• Task description: Reproduce exactly the lines below from the one containing "<point>148,125</point>" through the one containing "<point>193,135</point>", including both, and nothing else.

• Data provided:

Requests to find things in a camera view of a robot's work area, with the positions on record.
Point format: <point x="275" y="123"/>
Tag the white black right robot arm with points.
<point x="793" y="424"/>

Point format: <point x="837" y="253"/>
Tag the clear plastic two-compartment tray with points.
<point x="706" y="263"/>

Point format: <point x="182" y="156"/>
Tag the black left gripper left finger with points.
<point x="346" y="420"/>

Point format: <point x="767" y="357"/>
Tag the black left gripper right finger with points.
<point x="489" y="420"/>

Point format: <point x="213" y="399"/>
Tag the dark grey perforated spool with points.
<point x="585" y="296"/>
--
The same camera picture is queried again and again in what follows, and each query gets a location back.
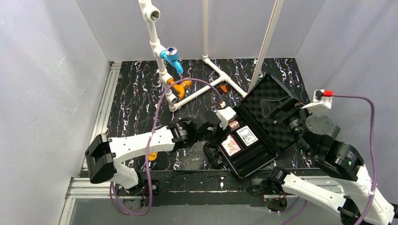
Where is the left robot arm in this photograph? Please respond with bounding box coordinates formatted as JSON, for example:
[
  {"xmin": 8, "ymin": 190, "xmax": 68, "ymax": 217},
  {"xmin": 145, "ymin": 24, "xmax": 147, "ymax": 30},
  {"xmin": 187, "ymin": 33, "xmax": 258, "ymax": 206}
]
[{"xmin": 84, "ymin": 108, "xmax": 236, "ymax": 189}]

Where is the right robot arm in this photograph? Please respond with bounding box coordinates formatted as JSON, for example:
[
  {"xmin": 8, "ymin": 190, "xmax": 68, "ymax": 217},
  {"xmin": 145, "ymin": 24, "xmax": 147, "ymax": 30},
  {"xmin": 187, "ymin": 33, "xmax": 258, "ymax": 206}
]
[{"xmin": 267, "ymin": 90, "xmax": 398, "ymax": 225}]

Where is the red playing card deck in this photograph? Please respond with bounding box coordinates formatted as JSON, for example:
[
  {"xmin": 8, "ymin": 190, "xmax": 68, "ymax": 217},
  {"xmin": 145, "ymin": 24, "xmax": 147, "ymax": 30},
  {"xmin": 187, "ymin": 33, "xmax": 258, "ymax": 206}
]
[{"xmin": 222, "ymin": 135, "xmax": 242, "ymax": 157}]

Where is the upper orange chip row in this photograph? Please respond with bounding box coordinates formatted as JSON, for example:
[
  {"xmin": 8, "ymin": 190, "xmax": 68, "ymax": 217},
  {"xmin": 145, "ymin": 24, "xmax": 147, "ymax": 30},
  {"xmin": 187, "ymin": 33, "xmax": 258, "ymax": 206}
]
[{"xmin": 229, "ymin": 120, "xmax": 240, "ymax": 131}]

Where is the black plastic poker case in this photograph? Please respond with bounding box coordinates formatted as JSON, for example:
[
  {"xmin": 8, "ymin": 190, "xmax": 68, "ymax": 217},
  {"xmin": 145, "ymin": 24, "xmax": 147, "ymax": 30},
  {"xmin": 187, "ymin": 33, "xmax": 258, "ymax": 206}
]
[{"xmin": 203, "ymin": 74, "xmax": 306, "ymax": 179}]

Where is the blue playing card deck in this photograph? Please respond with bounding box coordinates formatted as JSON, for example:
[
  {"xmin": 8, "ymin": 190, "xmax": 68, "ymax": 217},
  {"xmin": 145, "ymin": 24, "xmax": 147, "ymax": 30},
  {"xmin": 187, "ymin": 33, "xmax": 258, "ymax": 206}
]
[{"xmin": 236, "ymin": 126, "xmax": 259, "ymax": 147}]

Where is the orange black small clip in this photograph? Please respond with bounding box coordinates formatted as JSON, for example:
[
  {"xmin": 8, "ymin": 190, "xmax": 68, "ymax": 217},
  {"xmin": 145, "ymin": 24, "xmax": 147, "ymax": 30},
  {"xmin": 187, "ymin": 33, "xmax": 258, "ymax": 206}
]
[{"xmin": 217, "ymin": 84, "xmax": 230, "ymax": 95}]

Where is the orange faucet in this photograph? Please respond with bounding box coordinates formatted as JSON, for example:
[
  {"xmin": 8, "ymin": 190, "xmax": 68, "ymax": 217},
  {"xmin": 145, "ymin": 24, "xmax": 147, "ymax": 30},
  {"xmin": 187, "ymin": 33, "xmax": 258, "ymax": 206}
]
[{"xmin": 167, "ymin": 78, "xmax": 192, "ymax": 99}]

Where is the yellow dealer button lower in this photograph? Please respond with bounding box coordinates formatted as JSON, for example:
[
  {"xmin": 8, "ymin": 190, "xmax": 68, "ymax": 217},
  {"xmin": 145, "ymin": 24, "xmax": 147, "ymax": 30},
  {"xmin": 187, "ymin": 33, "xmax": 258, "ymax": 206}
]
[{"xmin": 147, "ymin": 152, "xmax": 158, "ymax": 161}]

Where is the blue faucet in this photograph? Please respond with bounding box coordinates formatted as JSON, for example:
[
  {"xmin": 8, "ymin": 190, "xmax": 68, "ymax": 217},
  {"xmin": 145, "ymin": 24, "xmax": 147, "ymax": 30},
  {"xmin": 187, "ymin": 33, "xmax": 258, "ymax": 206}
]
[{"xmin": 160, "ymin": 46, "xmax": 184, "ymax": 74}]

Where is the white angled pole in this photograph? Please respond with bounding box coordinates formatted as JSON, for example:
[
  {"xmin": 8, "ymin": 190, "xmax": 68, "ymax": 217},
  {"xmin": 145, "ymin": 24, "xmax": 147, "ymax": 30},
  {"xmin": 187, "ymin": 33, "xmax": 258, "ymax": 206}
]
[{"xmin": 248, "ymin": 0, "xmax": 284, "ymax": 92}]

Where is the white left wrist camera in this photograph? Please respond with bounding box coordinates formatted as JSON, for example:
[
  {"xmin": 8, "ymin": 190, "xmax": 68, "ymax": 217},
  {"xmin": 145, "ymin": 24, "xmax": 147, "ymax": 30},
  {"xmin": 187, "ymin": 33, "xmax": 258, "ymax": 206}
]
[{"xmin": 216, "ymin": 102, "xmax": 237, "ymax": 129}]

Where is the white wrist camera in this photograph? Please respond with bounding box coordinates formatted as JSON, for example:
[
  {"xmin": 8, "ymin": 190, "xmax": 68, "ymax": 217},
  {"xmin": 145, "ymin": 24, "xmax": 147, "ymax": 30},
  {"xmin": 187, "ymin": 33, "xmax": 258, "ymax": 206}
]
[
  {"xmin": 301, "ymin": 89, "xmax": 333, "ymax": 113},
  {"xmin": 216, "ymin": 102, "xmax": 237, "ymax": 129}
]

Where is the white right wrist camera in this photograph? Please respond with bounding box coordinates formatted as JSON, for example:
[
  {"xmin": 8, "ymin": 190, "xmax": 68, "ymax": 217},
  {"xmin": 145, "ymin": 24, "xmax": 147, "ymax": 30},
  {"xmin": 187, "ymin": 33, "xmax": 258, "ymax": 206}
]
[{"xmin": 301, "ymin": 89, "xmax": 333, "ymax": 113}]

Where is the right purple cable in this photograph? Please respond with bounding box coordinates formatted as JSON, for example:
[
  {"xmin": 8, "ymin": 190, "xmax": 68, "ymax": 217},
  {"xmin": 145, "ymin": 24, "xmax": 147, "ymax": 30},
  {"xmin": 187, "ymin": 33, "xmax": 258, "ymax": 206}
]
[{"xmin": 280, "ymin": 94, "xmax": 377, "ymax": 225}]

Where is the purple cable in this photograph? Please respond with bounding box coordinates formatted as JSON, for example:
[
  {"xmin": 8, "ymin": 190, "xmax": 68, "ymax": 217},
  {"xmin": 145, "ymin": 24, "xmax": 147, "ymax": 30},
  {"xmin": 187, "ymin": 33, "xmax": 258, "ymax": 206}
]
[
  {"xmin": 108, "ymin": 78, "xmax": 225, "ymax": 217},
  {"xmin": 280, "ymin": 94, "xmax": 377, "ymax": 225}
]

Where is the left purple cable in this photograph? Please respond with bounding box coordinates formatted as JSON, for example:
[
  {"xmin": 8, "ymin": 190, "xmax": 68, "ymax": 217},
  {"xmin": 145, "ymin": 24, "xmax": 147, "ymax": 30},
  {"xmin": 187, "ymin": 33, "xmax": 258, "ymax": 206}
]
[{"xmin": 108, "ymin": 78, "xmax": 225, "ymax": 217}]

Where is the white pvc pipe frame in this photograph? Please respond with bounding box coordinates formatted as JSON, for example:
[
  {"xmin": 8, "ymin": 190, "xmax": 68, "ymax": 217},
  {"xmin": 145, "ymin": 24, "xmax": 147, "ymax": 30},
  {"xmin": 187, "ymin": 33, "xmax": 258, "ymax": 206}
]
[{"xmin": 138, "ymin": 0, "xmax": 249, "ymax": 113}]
==
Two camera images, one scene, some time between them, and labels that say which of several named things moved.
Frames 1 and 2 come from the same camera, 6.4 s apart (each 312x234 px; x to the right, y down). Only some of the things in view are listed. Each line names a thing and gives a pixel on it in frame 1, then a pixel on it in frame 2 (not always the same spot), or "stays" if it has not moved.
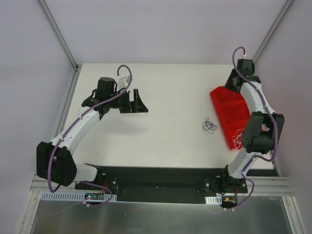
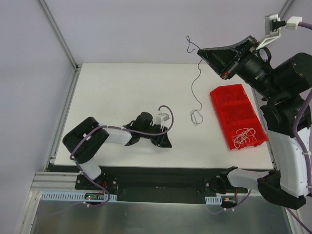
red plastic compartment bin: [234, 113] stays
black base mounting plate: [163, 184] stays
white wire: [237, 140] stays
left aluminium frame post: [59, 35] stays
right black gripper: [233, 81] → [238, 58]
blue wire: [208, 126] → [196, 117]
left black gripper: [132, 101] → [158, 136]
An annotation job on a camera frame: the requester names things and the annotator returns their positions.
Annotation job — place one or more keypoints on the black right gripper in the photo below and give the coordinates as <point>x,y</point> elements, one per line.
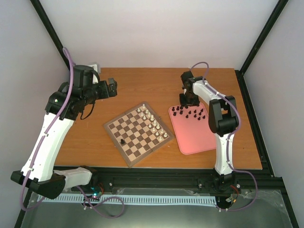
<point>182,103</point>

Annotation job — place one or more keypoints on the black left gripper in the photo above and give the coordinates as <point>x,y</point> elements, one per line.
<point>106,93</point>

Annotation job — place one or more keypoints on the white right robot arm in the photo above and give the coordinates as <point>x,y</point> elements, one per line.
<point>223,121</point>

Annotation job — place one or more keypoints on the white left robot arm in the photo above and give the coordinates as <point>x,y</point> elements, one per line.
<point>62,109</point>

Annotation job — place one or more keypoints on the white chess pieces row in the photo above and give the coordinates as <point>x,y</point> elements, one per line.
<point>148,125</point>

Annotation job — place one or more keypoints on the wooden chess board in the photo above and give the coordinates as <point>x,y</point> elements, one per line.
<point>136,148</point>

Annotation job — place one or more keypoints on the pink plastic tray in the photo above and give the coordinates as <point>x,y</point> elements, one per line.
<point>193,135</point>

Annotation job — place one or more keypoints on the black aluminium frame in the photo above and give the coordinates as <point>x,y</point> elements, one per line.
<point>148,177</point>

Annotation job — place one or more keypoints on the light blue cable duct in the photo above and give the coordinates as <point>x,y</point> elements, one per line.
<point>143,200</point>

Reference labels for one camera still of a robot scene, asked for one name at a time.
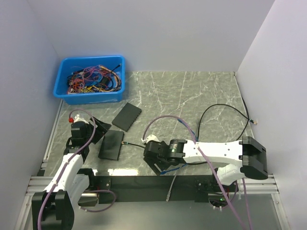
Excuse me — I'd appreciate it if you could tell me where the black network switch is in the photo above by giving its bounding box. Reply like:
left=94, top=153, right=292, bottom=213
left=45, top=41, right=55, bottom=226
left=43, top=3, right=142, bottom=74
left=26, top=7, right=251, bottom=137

• Task result:
<point>148,125</point>

Annotation job — place one or more keypoints on the wooden chess board in the photo above and give the coordinates as <point>x,y</point> elements, one per line.
<point>136,148</point>

Annotation job — place one or more keypoints on the pink plastic tray in the photo above and give the coordinates as <point>x,y</point> elements, one per line.
<point>193,135</point>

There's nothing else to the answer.